§ **What to produce**: Within the listing below, how many lines hold "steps"? Reply with that number and no other text.

§ **Source material**:
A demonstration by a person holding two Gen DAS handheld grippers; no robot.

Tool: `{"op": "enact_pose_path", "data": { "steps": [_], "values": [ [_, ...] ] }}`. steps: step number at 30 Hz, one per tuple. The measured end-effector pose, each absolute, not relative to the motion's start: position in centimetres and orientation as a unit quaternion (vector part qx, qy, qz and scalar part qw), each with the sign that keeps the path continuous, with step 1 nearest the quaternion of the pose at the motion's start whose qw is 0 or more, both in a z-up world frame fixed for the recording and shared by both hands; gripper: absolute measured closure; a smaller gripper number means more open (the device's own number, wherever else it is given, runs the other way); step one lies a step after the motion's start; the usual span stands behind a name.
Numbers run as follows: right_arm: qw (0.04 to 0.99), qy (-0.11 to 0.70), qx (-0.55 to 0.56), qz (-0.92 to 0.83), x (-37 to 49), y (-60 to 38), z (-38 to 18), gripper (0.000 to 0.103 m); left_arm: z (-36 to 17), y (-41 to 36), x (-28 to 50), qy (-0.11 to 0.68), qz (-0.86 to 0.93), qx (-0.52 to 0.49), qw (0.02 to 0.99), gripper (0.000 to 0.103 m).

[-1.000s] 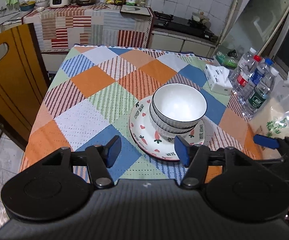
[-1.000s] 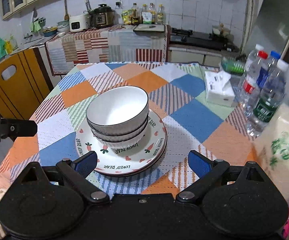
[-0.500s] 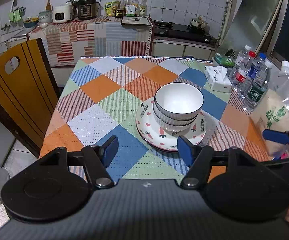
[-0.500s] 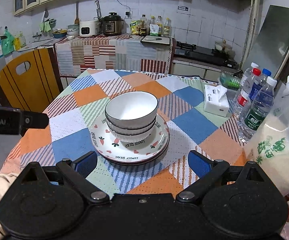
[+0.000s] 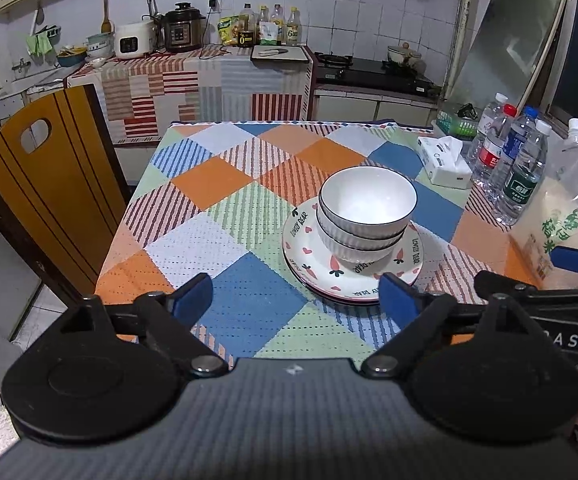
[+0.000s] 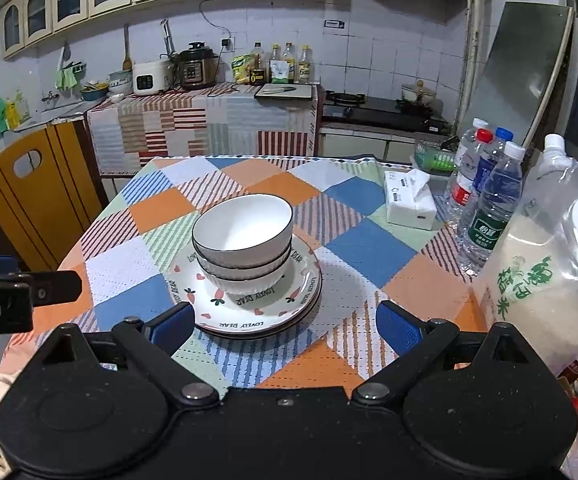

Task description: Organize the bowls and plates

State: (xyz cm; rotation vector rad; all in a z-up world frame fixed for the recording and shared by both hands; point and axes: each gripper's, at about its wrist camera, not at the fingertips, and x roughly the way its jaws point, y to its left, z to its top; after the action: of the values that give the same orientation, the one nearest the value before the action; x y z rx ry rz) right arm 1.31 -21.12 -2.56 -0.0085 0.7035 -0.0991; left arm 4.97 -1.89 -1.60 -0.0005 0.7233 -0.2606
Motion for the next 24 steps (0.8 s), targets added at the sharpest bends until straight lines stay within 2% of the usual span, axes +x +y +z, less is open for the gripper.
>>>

§ **Finished task**: 2